Démocratie ?

 

Au moment où j’écris ces lignes, vient de se conclure en France un long processus qui a abouti après de nombreux passages des électeurs dans l’isoloir, à la nomination d’un Président de la République et des députés à l’Assemblée Nationale. Ce processus, qui est au cœur du fonctionnement démocratique du moins dans les démocraties représentatives, suscite chaque fois des commentaires qui en soulignent les insuffisances ainsi que les défauts. Il n’y a pas de système électif parfait c’est une chose certaine et chaque gouvernement assure qu’il réalisera des changements visant à améliorer la représentativité des élus. Cette fois, on regrette partout le taux records d’abstention, certains votes sont contestés, des voix s’élèvent pour déplorer la faiblesse des oppositions d’autres annoncent d’ores et déjà que la rue ne laissera pas au pouvoir la possibilité de faire n’importe quoi. Une chose pourtant fait l’unanimité dans ce concert. Ce sont les électeurs qui se déplacent qui décident qui sera élu. Aucune voix ne s’élève pour contester le droit à chacun de se prononcer comme il l’entend. Il ne viendrait à l’idée de personne aujourd’hui de refuser le vote de telle ou telle catégorie de citoyens ou de se plaindre du fait que tel candidat ai fait ou non une campagne pour demander aux électeurs de voter pour lui.

 

Tout ceci ne peut que nous inviter à la réflexion. S’agissant du « Prix œdipe des Libraires » que pouvons nous en tirer comme enseignements ?
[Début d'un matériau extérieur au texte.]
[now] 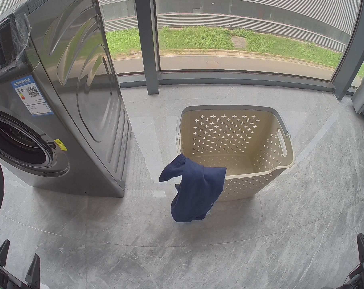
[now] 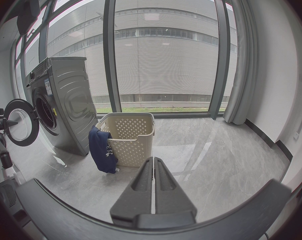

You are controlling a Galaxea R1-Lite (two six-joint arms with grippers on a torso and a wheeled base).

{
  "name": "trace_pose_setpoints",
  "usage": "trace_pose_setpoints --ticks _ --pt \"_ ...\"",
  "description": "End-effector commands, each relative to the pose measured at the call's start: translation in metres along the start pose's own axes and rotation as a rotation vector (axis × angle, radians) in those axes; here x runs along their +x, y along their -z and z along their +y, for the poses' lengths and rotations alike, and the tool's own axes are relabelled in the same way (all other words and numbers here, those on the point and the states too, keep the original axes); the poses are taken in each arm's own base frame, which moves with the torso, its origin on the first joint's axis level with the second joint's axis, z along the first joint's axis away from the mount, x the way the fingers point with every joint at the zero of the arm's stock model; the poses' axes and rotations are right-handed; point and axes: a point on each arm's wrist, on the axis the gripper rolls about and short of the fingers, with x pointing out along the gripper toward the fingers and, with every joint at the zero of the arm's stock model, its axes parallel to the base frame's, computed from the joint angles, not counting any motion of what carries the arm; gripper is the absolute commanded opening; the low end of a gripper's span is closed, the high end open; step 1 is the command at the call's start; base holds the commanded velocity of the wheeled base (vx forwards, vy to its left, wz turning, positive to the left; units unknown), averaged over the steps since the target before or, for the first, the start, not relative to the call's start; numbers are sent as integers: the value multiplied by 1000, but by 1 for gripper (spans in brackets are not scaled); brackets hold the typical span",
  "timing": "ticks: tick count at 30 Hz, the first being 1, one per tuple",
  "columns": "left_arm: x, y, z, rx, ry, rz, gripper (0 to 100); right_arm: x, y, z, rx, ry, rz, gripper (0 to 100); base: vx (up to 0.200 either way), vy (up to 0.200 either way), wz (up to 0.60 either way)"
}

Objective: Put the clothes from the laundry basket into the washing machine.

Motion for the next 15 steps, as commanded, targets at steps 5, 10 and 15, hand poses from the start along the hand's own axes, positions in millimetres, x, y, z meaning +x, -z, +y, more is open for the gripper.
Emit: trace_pose_setpoints --ticks 5,10,15 --pt "0 5 0 11 10 2 100 0 5 0 0 1 1 0 0 0 0" --pt "0 5 0 17 4 -5 100 0 5 0 0 0 1 0 0 0 0" --pt "-18 -93 -1 -5 45 -266 100 0 5 0 0 0 1 0 0 0 0"
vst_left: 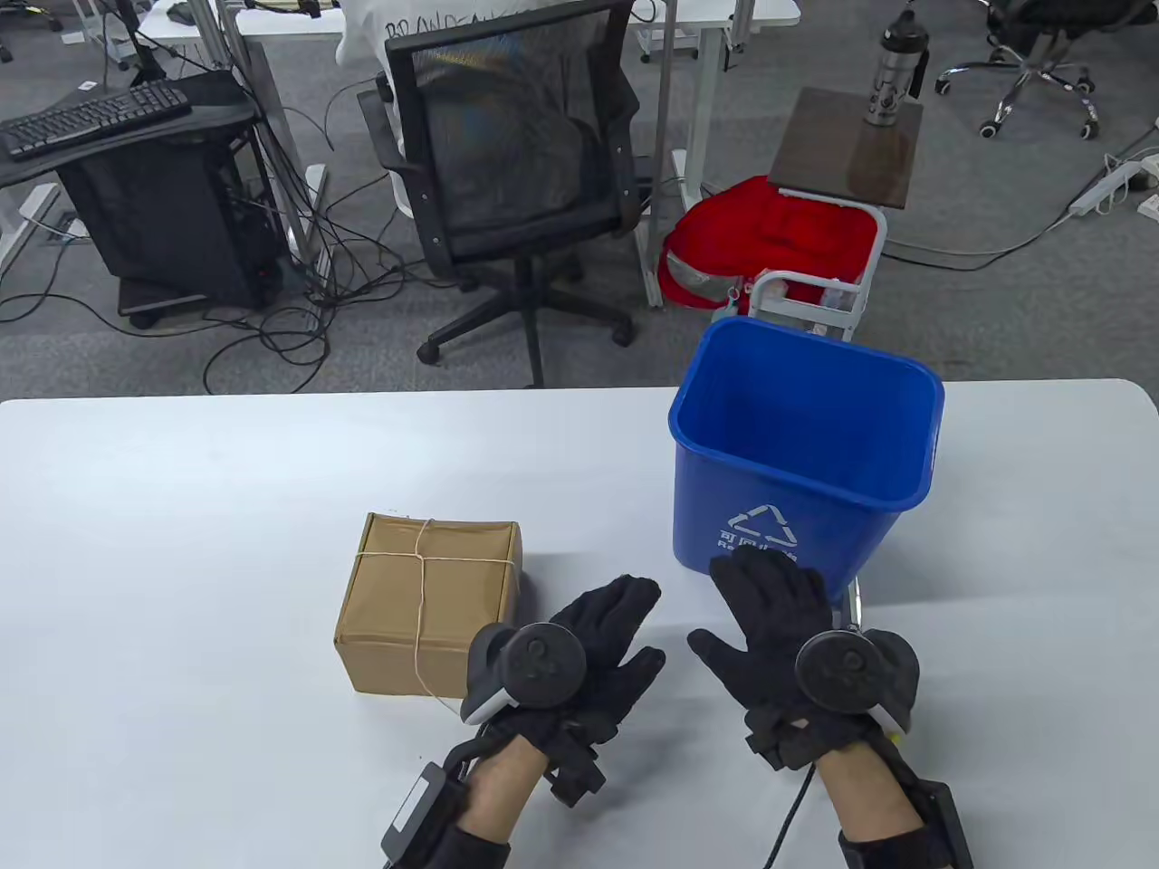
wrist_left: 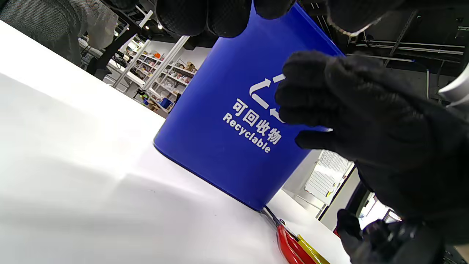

Tout d’abord un principe fondamental mais qu’il faut souligner. Tous les auteurs présentés sont à égalité de chance et disposent au départ des mêmes opportunités de l’emporter. Certes, ils doivent subir une sélection préalable mais nous nous efforçons, tout comme les libraires, de les choisir les ouvrages en fonction non de l’appartenance des auteurs à telle ou telle association mais en fonction de la qualité de l’ouvrage que nous avons lu et dont nous avons proposé à tous la lecture critique.

 

Le vote électronique permet à ceux qui n’ont pas la possibilité de se déplacer dans l’une des librairies qui est associée au Prix de le faire. Dans les auteurs il y a ceux qui font campagne et ceux qui ne le font pas ; Il y a ceux qui sont soutenus largement par leur éditeur et ceux qui n’en reçoivent aucun soutien. Il y a ceux qui sont enseignants et invitent les étudiants à voter pour eux et ceux qui n’ont pas de fonction enseignante. Il y a ceux qui sont membre d’une association et ceux qui n’ont aucune appartenance associative. Il y a ceux qui sont soutenus par leur association et qui font le rappel pour que leur représentant soit l’heureux élu et ceux dont l association ignore superbement l’opportunité qui leur est offerte voire du fait de rivalités internes font tout pour faire échouer l’auteur en question. Il y a ceux qui disposent d’un réseau personnel et ceux qui n’en disposent pas. Il y a ceux qui font une campagne active et ceux qui attendent que le résultat les désigne pour le prix. Il y a ceux enfin qui ont une solide implantation locale et qui en quelque sorte brillent parce qu’ils sont les représentants d’une part vivante de la psychanalyse dans leur ville ou leur région. Alors, direz-vous, tous les auteurs ont-ils les mêmes chances de l’emporter ? sans doute pas, mais n’est-ce pas le propre d’une élection quelles qu’en soient les modalités ? pense-t-on que celui qui est membre d’un parti qui est fort de nombreux militants et représentants dans toute la France part à égalité avec celui qui ne dispose que de sa bourse et de sa volonté d’en découdre pour défendre les valeurs auxquelles il croit ?

Que tout ceci ne nous empêche cependant pas de réfléchir aux moyens de s’approcher le plus possible de cet objectif mais acceptons une fois pour toutes l’idée qu’il s’agit d’un idéal et que nous ne l’atteindrons certainement jamais. Certains en concluent un peu hâtivement qu’il faut renoncer à cette entreprise ? ce n’est pas mon point de vue car tout au long du processus nous mettons en avant certains livres, nous mobilisons les libraires, nous interviewons les auteurs montrant ainsi que la psychanalyse maintes fois enterrée n’est pas morte. Alors en définitive quel que soit celui ou celle qui reçoit le prix œdipe des libraires il le reçoit au nom de tous ceux qui ont contribué à son élection : ceux qui ont conçu le site, ceux qui participent au groupe de lecture, ceux qui envoient des critiques, les éditeurs, les libraires et enfin vous lecteurs du site œdipe et des ouvrages dont nous parlons, vous qui votez et nous aidez ainsi à pour suivre ce travail de diffusion et de réflexion.

Alors faisons ensemble en sorte que Vive le prix 2018.